Problem description => Set down the entries exactly. No line may differ from its source.

Records excerpted from a collection:
————

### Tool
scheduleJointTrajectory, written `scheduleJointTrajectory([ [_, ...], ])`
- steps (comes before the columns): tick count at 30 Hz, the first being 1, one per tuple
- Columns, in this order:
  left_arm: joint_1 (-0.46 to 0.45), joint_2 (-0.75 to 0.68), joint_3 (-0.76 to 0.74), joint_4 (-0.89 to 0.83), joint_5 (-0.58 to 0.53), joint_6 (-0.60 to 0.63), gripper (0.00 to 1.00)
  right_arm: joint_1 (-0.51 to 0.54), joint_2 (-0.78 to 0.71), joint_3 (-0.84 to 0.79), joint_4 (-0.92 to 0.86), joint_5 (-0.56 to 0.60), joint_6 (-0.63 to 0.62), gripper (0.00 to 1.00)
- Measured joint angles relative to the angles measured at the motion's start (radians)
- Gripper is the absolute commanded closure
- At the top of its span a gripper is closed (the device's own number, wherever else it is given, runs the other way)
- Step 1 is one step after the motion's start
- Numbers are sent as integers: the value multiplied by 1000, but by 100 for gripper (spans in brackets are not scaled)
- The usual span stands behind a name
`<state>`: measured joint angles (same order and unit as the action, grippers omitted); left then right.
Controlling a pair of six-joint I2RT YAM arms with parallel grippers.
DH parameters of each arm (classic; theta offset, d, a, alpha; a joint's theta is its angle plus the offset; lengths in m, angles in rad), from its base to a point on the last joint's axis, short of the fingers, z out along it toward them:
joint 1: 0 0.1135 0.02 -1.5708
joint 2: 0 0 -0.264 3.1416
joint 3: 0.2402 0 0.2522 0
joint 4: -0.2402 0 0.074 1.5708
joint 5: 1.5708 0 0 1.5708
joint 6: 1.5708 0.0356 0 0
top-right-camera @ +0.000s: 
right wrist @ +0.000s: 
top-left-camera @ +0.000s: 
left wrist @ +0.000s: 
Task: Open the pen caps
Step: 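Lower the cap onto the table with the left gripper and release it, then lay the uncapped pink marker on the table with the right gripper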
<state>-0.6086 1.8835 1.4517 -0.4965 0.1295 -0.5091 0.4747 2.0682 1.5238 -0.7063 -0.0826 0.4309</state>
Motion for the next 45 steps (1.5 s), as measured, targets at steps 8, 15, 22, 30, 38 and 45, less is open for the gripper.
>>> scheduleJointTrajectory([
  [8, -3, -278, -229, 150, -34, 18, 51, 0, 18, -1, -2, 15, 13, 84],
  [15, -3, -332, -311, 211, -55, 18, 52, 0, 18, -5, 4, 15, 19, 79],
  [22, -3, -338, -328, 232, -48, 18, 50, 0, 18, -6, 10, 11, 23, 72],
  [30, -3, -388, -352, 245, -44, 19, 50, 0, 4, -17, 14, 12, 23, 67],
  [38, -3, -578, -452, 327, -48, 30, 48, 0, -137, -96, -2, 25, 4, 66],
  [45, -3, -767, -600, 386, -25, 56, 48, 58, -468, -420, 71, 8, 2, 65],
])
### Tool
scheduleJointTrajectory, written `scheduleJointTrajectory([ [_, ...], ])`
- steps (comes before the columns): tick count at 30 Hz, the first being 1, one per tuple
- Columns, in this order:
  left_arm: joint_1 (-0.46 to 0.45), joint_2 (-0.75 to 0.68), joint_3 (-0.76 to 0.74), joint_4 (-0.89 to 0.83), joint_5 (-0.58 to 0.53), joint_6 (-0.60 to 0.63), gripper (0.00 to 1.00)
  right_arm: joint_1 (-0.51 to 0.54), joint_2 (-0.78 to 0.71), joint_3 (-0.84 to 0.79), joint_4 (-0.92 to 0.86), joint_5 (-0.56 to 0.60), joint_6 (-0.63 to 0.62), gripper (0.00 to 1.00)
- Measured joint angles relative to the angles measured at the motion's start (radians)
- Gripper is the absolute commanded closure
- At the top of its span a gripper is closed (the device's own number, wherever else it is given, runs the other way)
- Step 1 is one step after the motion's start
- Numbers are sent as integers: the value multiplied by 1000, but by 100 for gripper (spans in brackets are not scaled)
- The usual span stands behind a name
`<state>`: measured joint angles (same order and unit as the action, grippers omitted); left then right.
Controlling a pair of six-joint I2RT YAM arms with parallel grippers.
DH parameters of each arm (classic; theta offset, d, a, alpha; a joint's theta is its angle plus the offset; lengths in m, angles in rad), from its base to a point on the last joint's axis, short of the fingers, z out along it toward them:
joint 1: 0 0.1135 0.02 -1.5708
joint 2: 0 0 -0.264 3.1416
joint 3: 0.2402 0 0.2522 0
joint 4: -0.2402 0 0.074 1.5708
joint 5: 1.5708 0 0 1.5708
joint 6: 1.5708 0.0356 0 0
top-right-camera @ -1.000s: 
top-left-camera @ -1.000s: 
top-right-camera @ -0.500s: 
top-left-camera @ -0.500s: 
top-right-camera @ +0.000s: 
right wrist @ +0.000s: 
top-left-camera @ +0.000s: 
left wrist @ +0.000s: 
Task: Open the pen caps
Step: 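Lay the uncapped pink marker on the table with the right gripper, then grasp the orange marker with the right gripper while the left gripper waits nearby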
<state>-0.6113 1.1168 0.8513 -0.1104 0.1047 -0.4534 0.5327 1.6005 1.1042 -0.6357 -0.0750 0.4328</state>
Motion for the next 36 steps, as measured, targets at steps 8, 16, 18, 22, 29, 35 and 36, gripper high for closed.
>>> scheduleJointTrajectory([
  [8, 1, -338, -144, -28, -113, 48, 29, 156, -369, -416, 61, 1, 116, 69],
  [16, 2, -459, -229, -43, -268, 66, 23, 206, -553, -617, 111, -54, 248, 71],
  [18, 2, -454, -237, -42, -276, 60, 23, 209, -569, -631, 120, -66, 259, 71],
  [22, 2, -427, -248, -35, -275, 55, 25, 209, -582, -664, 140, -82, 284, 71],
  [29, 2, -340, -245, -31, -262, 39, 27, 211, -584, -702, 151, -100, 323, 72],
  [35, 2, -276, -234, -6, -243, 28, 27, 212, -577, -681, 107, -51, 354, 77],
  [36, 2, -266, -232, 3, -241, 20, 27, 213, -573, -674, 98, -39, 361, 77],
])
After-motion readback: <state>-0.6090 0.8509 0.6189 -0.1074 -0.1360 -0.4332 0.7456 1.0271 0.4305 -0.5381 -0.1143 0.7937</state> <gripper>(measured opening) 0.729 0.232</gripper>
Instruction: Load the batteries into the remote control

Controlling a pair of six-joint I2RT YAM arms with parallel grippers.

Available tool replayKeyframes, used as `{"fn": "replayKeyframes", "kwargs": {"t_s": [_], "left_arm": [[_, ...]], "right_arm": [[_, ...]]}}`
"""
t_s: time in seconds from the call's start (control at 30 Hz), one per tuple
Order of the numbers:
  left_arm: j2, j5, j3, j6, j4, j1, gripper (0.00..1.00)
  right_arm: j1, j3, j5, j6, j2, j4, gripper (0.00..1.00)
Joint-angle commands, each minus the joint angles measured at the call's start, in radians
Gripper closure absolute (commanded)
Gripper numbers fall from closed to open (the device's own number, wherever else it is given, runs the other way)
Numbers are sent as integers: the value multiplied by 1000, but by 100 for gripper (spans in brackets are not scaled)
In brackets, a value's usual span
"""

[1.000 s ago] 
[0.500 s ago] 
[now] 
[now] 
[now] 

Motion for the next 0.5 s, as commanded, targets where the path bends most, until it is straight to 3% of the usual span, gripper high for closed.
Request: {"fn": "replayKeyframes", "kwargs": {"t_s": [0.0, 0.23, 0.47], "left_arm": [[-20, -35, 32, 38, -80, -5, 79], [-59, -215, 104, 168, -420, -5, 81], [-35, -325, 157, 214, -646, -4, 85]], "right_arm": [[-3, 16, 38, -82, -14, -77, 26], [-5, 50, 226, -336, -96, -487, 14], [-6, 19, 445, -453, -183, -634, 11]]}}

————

Your response =>
### Tool
scheduleJointTrajectory, written `scheduleJointTrajectory([ [_, ...], ])`
- steps (comes before the columns): tick count at 30 Hz, the first being 1, one per tuple
- Columns, in this order:
  left_arm: joint_1 (-0.46 to 0.45), joint_2 (-0.75 to 0.68), joint_3 (-0.76 to 0.74), joint_4 (-0.89 to 0.83), joint_5 (-0.58 to 0.53), joint_6 (-0.60 to 0.63), gripper (0.00 to 1.00)
  right_arm: joint_1 (-0.51 to 0.54), joint_2 (-0.78 to 0.71), joint_3 (-0.84 to 0.79), joint_4 (-0.92 to 0.86), joint_5 (-0.56 to 0.60), joint_6 (-0.63 to 0.62), gripper (0.00 to 1.00)
- Measured joint angles relative to the angles measured at the motion's start (radians)
- Gripper is the absolute commanded closure
- At the top of its span a gripper is closed (the device's own number, wherever else it is given, runs the other way)
- Step 1 is one step after the motion's start
- Numbers are sent as integers: the value multiplied by 1000, but by 100 for gripper (spans in brackets are not scaled)
- The usual span stands behind a name
`<state>`: measured joint angles (same order and unit as the action, grippers omitted); left then right.
Controlling a pair of six-joint I2RT YAM arms with parallel grippers.
DH parameters of each arm (classic; theta offset, d, a, alpha; a joint's theta is its angle plus the offset; lengths in m, angles in rad), from its base to a point on the last joint's axis, short of the fingers, z out along it toward them:
joint 1: 0 0.1135 0.02 -1.5708
joint 2: 0 0 -0.264 3.1416
joint 3: 0.2402 0 0.2522 0
joint 4: -0.2402 0 0.074 1.5708
joint 5: 1.5708 0 0 1.5708
joint 6: 1.5708 0.0356 0 0
top-right-camera @ +0.000s: 
right wrist @ +0.000s: 
top-left-camera @ +0.000s: 
left wrist @ +0.000s: 
Task: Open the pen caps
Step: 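Lower the cap onto the table with the left gripper and release it, then lay the uncapped pink marker on the table with the right gripper
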<state>-0.6086 1.8835 1.4517 -0.4965 0.1295 -0.5091 0.4747 2.0682 1.5238 -0.7063 -0.0826 0.4309</state>
Motion for the next 45 steps (1.5 s), as measured, targets at steps 8, 15, 22, 30, 38 and 45, less is open for the gripper.
>>> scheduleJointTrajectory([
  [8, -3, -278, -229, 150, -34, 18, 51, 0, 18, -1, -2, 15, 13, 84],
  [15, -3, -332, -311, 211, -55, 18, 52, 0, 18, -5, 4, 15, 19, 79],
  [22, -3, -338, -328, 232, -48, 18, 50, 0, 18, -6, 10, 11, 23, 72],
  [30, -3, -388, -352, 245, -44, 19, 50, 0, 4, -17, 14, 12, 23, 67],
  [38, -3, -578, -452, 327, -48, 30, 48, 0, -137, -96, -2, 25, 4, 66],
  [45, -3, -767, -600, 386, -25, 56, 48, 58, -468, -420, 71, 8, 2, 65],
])
### Tool
scheduleJointTrajectory, written `scheduleJointTrajectory([ [_, ...], ])`
- steps (comes before the columns): tick count at 30 Hz, the first being 1, one per tuple
- Columns, in this order:
  left_arm: joint_1 (-0.46 to 0.45), joint_2 (-0.75 to 0.68), joint_3 (-0.76 to 0.74), joint_4 (-0.89 to 0.83), joint_5 (-0.58 to 0.53), joint_6 (-0.60 to 0.63), gripper (0.00 to 1.00)
  right_arm: joint_1 (-0.51 to 0.54), joint_2 (-0.78 to 0.71), joint_3 (-0.84 to 0.79), joint_4 (-0.92 to 0.86), joint_5 (-0.56 to 0.60), joint_6 (-0.63 to 0.62), gripper (0.00 to 1.00)
- Measured joint angles relative to the angles measured at the motion's start (radians)
- Gripper is the absolute commanded closure
- At the top of its span a gripper is closed (the device's own number, wherever else it is given, runs the other way)
- Step 1 is one step after the motion's start
- Numbers are sent as integers: the value multiplied by 1000, but by 100 for gripper (spans in brackets are not scaled)
- The usual span stands behind a name
`<state>`: measured joint angles (same order and unit as the action, grippers omitted); left then right.
Controlling a pair of six-joint I2RT YAM arms with parallel grippers.
DH parameters of each arm (classic; theta offset, d, a, alpha; a joint's theta is its angle plus the offset; lengths in m, angles in rad), from its base to a point on the last joint's axis, short of the fingers, z out along it toward them:
joint 1: 0 0.1135 0.02 -1.5708
joint 2: 0 0 -0.264 3.1416
joint 3: 0.2402 0 0.2522 0
joint 4: -0.2402 0 0.074 1.5708
joint 5: 1.5708 0 0 1.5708
joint 6: 1.5708 0.0356 0 0
top-right-camera @ -1.000s: 
top-left-camera @ -1.000s: 
top-right-camera @ -0.500s: 
top-left-camera @ -0.500s: 
top-right-camera @ +0.000s: 
right wrist @ +0.000s: 
top-left-camera @ +0.000s: 
left wrist @ +0.000s: 
Task: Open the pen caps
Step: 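Lay the uncapped pink marker on the table with the right gripper, then grasp the orange marker with the right gripper while the left gripper waits nearby
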<state>-0.6113 1.1168 0.8513 -0.1104 0.1047 -0.4534 0.5327 1.6005 1.1042 -0.6357 -0.0750 0.4328</state>
Motion for the next 36 steps, as measured, targets at steps 8, 16, 18, 22, 29, 35 and 36, gripper high for closed.
>>> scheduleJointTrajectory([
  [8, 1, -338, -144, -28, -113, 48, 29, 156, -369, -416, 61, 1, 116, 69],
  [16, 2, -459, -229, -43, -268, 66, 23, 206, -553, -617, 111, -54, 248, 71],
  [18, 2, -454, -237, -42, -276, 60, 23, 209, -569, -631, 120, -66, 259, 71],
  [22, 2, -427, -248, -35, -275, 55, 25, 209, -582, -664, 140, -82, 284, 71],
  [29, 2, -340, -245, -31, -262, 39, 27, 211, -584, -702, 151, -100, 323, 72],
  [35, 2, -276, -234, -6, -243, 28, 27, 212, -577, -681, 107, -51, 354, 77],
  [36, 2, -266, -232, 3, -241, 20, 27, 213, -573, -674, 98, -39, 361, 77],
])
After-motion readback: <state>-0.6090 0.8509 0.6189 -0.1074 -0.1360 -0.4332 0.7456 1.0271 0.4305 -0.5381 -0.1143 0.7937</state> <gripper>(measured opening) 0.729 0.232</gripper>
Instruction: Load the batteries into the remote control

Controlling a pair of six-joint I2RT YAM arms with parallel grippers.

Available tool replayKeyframes, used as `{"fn": "replayKeyframes", "kwargs": {"t_s": [_], "left_arm": [[_, ...]], "right_arm": [[_, ...]]}}`
"""
t_s: time in seconds from the call's start (control at 30 Hz), one per tuple
Order of the numbers:
  left_arm: j2, j5, j3, j6, j4, j1, gripper (0.00..1.00)
  right_arm: j1, j3, j5, j6, j2, j4, gripper (0.00..1.00)
Joint-angle commands, each minus the joint angles measured at the call's start, in radians
Gripper closure absolute (commanded)
Gripper numbers fall from closed to open (the device's own number, wherever else it is given, runs the other way)
Numbers are sent as integers: the value multiplied by 1000, but by 100 for gripper (spans in brackets are not scaled)
In brackets, a value's usual span
"""

[1.000 s ago] 
[0.500 s ago] 
[now] 
[now] 
[now] 

Motion for the next 0.5 s, as commanded, targets where the path bends most, until it is straight to 3% of the usual span, gripper high for closed.
Request: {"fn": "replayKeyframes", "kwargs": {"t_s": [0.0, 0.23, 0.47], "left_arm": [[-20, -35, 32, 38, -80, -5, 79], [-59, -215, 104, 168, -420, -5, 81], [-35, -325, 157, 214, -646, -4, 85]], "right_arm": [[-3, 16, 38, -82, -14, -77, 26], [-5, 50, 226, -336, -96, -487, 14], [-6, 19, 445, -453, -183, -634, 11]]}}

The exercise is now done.